**Available records**
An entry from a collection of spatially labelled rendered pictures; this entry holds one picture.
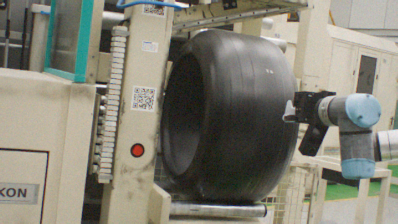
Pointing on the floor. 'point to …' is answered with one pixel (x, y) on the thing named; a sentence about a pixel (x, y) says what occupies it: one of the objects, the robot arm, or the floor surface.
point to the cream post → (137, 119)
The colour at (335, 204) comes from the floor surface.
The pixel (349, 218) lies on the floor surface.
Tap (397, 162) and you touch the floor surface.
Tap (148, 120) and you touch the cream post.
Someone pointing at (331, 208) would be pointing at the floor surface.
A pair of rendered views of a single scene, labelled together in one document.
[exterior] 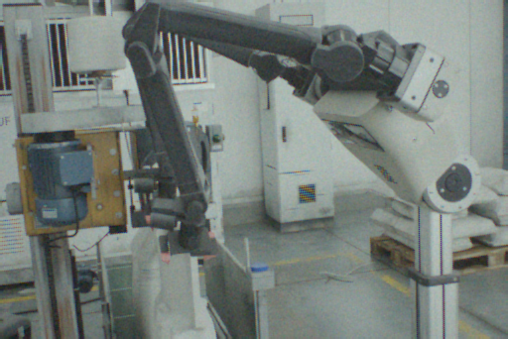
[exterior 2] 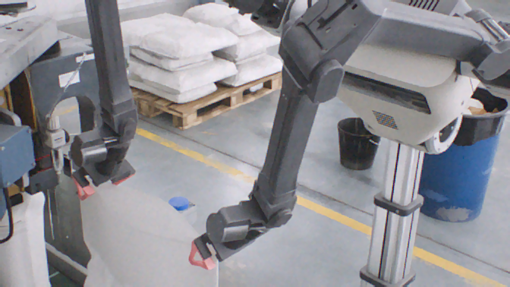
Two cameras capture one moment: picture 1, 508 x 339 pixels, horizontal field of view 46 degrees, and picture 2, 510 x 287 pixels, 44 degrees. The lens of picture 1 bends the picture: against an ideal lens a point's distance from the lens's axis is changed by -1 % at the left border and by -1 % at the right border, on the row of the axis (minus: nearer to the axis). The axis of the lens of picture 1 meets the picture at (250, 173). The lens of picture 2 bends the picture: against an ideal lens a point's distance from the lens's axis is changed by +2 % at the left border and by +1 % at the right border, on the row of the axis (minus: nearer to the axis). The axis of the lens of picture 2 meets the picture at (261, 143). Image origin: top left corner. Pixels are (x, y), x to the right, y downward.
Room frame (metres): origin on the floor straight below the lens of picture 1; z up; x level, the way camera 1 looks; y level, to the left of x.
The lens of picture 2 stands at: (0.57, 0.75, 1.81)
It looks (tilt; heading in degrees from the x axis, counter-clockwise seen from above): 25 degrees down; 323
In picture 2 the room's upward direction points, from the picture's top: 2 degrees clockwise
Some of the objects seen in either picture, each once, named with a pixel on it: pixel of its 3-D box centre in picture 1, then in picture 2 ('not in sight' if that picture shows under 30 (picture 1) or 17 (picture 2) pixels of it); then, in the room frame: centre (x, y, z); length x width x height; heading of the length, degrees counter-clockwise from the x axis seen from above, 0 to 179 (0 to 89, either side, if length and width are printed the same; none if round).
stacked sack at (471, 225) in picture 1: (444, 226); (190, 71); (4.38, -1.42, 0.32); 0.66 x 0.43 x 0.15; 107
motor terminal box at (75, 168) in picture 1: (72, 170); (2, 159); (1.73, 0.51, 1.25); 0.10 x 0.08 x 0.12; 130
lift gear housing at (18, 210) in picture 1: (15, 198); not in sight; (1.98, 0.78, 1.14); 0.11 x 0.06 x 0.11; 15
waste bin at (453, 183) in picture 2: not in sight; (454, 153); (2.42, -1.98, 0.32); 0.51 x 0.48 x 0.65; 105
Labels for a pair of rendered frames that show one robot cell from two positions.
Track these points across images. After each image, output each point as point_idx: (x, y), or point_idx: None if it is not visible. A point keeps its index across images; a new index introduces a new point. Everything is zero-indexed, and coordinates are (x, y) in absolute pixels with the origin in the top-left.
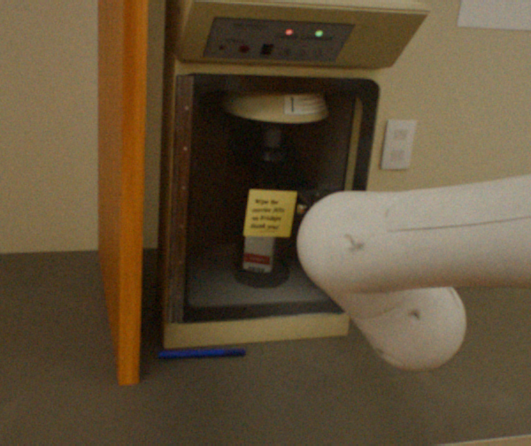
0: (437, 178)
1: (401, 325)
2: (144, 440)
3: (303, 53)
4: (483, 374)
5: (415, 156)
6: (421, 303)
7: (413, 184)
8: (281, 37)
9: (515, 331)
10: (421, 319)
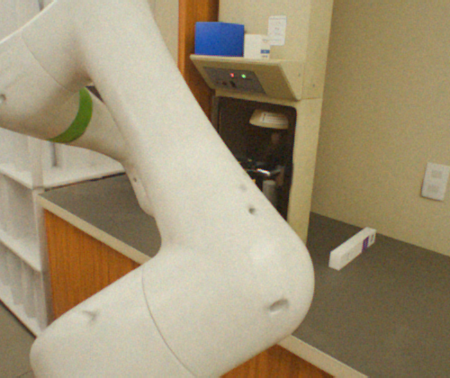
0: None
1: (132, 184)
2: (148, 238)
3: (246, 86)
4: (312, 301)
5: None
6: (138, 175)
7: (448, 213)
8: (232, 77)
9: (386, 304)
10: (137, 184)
...
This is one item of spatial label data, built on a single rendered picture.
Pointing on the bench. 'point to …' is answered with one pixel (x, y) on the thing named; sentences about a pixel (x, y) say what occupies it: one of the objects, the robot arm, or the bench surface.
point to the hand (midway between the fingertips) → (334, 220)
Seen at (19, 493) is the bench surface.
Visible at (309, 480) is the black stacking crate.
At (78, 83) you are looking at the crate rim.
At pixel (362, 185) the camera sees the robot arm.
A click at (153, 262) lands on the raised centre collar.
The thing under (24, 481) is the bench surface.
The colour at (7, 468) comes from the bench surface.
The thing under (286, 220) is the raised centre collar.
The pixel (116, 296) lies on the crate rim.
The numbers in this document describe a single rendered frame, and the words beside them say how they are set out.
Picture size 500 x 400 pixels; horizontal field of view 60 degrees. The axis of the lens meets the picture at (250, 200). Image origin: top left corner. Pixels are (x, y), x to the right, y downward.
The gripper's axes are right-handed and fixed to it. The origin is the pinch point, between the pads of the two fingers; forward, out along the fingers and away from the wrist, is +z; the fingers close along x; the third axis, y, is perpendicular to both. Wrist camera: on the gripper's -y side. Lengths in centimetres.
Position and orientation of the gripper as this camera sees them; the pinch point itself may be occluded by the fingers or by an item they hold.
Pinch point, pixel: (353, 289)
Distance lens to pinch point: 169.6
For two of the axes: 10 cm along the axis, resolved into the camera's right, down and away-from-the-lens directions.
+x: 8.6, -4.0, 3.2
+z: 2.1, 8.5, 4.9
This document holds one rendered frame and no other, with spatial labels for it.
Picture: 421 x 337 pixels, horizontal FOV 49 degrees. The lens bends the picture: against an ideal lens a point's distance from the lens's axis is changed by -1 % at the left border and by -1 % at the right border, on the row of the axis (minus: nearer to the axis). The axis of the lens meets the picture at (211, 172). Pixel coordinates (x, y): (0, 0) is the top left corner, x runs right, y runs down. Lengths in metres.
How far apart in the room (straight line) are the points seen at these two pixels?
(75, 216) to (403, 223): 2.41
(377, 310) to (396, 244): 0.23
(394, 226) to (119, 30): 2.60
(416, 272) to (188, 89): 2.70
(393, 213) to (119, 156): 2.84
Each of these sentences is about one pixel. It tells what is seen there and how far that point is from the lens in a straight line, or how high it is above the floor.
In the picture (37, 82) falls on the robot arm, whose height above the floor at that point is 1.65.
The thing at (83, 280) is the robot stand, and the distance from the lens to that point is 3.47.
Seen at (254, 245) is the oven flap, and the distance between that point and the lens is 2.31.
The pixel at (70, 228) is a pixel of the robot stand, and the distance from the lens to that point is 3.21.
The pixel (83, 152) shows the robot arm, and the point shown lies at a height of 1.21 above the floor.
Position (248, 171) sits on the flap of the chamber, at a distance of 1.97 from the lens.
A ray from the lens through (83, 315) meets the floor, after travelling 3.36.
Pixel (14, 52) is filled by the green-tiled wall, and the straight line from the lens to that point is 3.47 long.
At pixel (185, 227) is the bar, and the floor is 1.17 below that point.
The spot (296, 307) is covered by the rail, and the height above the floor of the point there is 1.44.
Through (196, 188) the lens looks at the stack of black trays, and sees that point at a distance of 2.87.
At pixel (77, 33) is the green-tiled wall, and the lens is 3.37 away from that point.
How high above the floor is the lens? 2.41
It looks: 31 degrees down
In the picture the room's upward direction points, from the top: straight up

**What to do**
Every line above from the line with "A click at (153, 262)" to the line with "Picture size 500", inclusive, must be returned exactly; no other line belongs in the reply.

**Answer area**
A click at (153, 262) lands on the raised centre collar.
The thing under (24, 481) is the bench surface.
The colour at (7, 468) comes from the bench surface.
The thing under (286, 220) is the raised centre collar.
The pixel (116, 296) lies on the crate rim.
The numbers in this document describe a single rendered frame, and the words beside them say how they are set out.
Picture size 500 x 400 pixels; horizontal field of view 60 degrees. The axis of the lens meets the picture at (250, 200). Image origin: top left corner. Pixels are (x, y), x to the right, y downward.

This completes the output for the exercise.